We are trained to treat images as objects and meaning as something we extract from them, like ore from rock. But some works aren’t built to be extracted. They are built to be inhabited. They invite a different kind of attention—one that doesn’t rush to interpret, but lingers long enough for the imagination to begin moving on its own.
In Gaia Matrix Revisited, the images do not behave like illustrations of ideas. They behave like thresholds. Each Portal is a crossing—a place where the mind’s quick naming falls quiet and another kind of knowing begins to stir. You may feel it as memory. You may feel it as a bodily recognition. You may feel it as a mood entering the room. The point is not to decode the image, but to let it begin decoding you—gently, without force.

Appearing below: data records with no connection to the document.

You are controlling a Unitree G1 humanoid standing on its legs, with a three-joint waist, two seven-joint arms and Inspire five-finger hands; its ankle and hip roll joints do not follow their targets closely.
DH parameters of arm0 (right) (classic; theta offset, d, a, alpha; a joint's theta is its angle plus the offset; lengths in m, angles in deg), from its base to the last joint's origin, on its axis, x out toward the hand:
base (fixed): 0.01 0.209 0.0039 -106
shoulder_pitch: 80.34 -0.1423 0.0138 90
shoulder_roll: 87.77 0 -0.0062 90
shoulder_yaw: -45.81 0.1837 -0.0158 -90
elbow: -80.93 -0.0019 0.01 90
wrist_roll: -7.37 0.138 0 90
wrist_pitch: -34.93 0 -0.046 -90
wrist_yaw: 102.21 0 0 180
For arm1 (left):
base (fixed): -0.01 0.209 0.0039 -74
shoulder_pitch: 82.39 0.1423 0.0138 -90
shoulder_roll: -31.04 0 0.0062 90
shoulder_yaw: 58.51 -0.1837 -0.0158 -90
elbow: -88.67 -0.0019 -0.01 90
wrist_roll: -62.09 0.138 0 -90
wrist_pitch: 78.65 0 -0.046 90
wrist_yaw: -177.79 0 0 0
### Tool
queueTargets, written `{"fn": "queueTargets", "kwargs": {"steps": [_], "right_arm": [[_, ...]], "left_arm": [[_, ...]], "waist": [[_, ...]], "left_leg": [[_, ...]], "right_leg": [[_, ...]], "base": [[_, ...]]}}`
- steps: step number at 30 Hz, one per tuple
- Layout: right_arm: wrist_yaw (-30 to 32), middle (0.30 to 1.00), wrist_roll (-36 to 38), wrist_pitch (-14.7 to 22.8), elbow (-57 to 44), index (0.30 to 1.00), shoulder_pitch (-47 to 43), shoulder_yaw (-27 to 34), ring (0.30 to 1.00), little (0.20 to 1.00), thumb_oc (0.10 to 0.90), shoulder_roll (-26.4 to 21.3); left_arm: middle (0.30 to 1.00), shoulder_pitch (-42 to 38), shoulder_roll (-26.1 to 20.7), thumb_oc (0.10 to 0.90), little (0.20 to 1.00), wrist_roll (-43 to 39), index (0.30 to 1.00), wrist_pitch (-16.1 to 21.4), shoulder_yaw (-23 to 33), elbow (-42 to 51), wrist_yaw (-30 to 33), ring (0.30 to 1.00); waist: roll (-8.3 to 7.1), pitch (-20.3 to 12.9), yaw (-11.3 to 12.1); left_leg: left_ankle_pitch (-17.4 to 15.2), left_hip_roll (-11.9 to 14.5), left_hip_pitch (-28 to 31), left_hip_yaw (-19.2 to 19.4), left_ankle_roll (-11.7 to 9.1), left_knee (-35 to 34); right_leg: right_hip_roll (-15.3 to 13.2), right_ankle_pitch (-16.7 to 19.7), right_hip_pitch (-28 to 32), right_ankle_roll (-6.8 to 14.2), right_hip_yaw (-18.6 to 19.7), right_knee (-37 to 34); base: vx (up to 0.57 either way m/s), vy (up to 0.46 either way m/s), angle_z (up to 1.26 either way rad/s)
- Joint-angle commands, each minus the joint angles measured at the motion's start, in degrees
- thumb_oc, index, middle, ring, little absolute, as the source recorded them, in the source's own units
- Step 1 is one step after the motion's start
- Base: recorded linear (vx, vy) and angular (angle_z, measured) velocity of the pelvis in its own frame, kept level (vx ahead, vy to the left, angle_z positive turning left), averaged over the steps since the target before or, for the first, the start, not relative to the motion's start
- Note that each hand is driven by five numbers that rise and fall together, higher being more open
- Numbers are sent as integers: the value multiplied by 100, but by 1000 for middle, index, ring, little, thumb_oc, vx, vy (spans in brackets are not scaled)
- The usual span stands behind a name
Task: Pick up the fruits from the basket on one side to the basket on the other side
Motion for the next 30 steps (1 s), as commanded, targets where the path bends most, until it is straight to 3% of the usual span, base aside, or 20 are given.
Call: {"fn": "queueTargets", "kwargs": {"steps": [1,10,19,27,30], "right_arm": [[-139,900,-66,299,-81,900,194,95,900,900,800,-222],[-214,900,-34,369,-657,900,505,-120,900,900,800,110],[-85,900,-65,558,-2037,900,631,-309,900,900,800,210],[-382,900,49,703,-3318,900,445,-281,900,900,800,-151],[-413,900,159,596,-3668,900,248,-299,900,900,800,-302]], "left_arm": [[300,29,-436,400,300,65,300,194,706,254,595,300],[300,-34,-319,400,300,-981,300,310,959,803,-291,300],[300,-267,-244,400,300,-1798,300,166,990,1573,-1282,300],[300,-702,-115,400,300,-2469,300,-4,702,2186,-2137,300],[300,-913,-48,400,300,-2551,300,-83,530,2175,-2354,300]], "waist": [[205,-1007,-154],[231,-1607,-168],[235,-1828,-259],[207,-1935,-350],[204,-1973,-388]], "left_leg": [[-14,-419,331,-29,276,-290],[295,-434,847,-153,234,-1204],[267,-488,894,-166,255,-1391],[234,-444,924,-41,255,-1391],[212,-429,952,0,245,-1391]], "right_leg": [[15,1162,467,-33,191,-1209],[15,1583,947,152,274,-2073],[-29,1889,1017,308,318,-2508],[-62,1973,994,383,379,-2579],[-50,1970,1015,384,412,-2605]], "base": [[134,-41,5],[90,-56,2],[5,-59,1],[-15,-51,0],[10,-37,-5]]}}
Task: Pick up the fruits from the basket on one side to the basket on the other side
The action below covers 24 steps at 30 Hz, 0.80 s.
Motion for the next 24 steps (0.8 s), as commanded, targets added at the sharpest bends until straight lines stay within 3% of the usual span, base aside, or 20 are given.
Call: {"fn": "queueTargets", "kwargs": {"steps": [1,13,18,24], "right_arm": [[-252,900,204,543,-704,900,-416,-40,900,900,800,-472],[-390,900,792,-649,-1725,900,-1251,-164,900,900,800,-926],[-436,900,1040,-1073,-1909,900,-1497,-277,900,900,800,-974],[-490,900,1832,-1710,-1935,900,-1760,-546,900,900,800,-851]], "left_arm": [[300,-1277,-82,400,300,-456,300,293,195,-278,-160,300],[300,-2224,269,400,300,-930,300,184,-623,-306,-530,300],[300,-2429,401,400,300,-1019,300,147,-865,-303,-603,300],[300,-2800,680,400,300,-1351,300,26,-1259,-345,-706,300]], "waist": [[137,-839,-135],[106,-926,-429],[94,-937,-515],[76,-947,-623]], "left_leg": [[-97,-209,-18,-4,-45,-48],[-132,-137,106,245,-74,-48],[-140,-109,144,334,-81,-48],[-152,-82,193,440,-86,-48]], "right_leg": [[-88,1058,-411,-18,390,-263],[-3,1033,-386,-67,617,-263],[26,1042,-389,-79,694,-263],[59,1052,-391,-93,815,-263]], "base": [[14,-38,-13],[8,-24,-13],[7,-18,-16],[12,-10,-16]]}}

This is why I call the work participatory. The viewer is not an outside observer. The viewer is an ingredient. Meaning is not delivered whole. It emerges in the living space between the image and the one who is looking.
Nature has always worked this way. She rarely moves in straight lines. She turns. She spirals. She returns. She weaves continuity and change into the same gesture. The vortex gathers what is scattered and brings it back into coherence. The helix carries life forward while it repeats, making variation without breaking the thread. We see these gestures in shells and storms, in galaxies and rivers, in the growth of plants and the shaping of the human body. They are not decorations. They are how coherence travels through time.
Rowena Pattee Kryder—visionary artist and creator of the original Gaia Matrix Oracle in the 1980s—painted in a language that recognizes these living geometries. Her work does not treat pattern as mere ornament, and it does not treat the human being as separate from the patterned world. Again and again, her images suggest that consciousness is not outside the weave. It is one of the ways the weave becomes aware of itself.
Gaia Matrix Revisited is my way of re-entering that field—of listening to it across time, and of bringing it forward as a living sequence of Portals, each one a place the imagination can step into. The “revisited” is not a correction, not an update, not an explanation. It is a return. A willingness to stand inside the images and ask what they still want to say, now.
And what they say, most insistently, is simple: you are not looking at a world. You are participating in one.
This changes how the work is approached. If you come to it seeking certainty, it may frustrate you. If you come seeking relationship, it will open. The Portals don’t demand belief. They ask for attention. They ask for time. They ask you to notice what happens when you stop trying to master meaning and instead allow meaning to arrive as a resonance—an inner movement that you recognize as true before you can fully explain why.
In our era, we are flooded with images that want something from us: our clicks, our outrage, our allegiance, our money, our fear. Rowena’s images do not operate that way. They feel more like companions. They don’t shout. They don’t chase. They wait. They invite. And if you meet them with patience, they begin to move.
This is also why the work naturally forms a collage rather than a linear argument. Meaning here does not proceed by proof. It proceeds by accumulation. A Portal touches something. Another Portal deepens it. Another Portal complicates it. Another Portal softens it. A voice speaks alongside an image. A sentence echoes in the body. A color becomes a mood. Over time, a field forms. You begin to sense the whole not as a conclusion, but as an environment.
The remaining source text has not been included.